→ Problem details
Set down exactly the lines below, starting at the one that contains "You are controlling" and ending at the one that contains "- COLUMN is", with both of those lines included and nothing else.

→ Information supplied
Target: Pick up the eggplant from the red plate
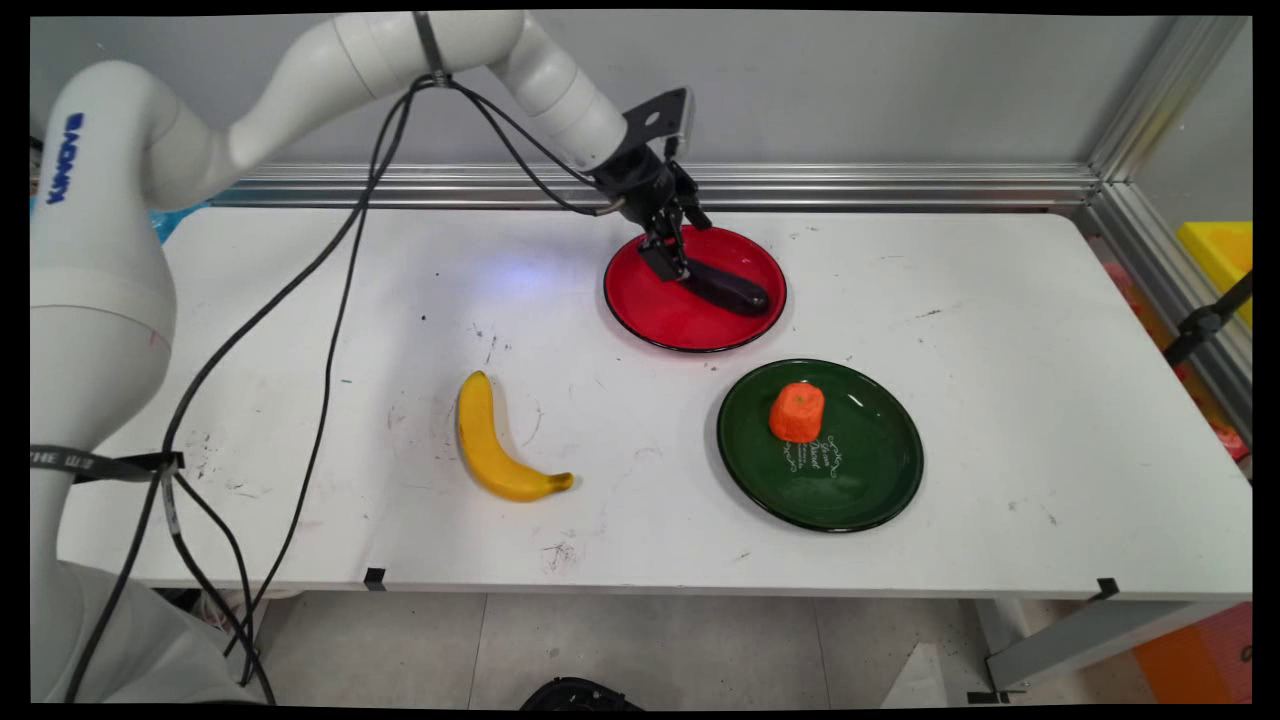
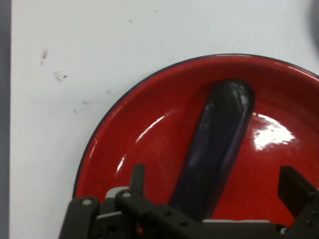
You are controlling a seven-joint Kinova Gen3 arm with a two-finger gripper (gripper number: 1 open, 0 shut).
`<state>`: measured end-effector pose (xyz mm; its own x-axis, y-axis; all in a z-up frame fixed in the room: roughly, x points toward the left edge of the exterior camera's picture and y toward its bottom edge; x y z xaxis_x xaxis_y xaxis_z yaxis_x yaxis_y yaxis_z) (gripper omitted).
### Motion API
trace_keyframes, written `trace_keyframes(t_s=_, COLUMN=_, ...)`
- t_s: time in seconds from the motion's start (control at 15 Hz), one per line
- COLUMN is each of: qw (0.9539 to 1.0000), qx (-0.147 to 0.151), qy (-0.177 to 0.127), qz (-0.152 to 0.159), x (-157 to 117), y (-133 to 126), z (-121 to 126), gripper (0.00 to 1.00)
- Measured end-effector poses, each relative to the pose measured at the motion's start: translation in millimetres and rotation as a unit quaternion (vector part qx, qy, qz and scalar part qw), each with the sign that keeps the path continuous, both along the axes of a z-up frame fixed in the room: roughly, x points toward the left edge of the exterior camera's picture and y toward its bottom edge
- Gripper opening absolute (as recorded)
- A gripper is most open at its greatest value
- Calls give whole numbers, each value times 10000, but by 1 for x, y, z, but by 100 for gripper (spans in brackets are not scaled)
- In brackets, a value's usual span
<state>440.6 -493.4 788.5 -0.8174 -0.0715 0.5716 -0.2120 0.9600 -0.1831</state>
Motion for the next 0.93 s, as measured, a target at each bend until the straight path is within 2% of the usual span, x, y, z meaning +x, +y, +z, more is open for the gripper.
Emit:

→ Reply
You are controlling a seven-joint Kinova Gen3 arm with a two-finger gripper (gripper number: 1 open, 0 shut).
`<state>`: measured end-effector pose (xyz mm; its own x-axis, y-axis; all in a z-up frame fixed in the room: roughly, x points toward the left edge of the exterior camera's picture and y toward its bottom edge; x y z xaxis_x xaxis_y xaxis_z yaxis_x yaxis_y yaxis_z) (gripper omitted).
### Motion API
trace_keyframes, written `trace_keyframes(t_s=_, COLUMN=_, ...)`
- t_s: time in seconds from the motion's start (control at 15 Hz), one per line
- COLUMN is each of: qw (0.9539 to 1.0000), qx (-0.147 to 0.151), qy (-0.177 to 0.127), qz (-0.152 to 0.159), x (-157 to 117), y (-133 to 126), z (-121 to 126), gripper (0.00 to 1.00)

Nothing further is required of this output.